WHAT IS EXPECTED » Without omitting anything, retype the data that follows.

+-------+

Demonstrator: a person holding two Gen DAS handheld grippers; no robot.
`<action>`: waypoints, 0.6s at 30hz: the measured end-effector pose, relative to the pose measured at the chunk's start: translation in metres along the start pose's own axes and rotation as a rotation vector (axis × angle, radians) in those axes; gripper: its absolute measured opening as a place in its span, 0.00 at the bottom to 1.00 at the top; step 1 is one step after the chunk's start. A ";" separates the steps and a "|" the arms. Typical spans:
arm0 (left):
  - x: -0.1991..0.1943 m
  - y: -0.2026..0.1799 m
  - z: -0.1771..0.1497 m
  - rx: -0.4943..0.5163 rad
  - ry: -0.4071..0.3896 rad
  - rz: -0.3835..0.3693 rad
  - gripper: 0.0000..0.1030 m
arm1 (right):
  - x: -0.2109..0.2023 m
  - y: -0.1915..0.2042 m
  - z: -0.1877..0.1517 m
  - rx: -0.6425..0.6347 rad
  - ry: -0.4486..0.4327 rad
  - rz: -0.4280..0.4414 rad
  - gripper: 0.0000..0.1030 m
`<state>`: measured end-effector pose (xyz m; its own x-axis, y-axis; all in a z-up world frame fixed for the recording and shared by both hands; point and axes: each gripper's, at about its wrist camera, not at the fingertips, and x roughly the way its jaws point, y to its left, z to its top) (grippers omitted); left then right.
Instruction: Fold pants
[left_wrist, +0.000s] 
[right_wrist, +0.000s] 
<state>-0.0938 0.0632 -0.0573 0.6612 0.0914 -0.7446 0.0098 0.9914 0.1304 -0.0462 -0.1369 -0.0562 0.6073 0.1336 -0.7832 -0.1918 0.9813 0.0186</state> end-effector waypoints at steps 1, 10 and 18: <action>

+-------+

EXERCISE RESULT »
Demonstrator: a person holding two Gen DAS handheld grippers; no robot.
`<action>`: waypoints, 0.6s at 30hz: the measured end-effector pose, relative to the pose measured at the chunk's start: translation in metres along the start pose's own axes and rotation as a rotation vector (axis × angle, radians) in those axes; gripper: its absolute measured opening as a place in its span, 0.00 at the bottom to 1.00 at the top; step 1 is one step after the chunk's start. A ";" separates the steps and a "|" the arms. Typical spans:
arm0 (left):
  - x: -0.1991..0.1943 m
  - y: -0.2026..0.1799 m
  - z: -0.1771..0.1497 m
  - rx: -0.4943..0.5163 rad
  - ry: -0.4071..0.3896 rad
  - rz: -0.3835..0.3693 rad
  - gripper: 0.0000..0.1030 m
arm1 (right):
  - x: -0.2109..0.2023 m
  - y: -0.1915..0.2042 m
  - z: -0.1877..0.1517 m
  - rx: -0.6425..0.6347 rad
  - ry: -0.4486..0.4327 rad
  - rz: -0.4280..0.4414 rad
  - gripper: 0.0000..0.1030 m
`<state>`: measured end-effector pose (xyz m; its own x-axis, y-axis; all in a z-up world frame fixed for the recording and shared by both hands; point and axes: each gripper's, at about its wrist camera, not at the fingertips, and x roughly the way its jaws point, y to its left, z to its top) (grippers omitted); left then right.
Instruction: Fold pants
[left_wrist, +0.000s] 
[right_wrist, +0.000s] 
<state>-0.0938 0.0632 -0.0573 0.6612 0.0914 -0.7446 0.0098 0.9914 0.1304 -0.0462 -0.1369 -0.0562 0.6073 0.1336 -0.7832 -0.1918 0.9813 0.0186</state> end-effector waypoints at steps 1, 10 and 18: <action>

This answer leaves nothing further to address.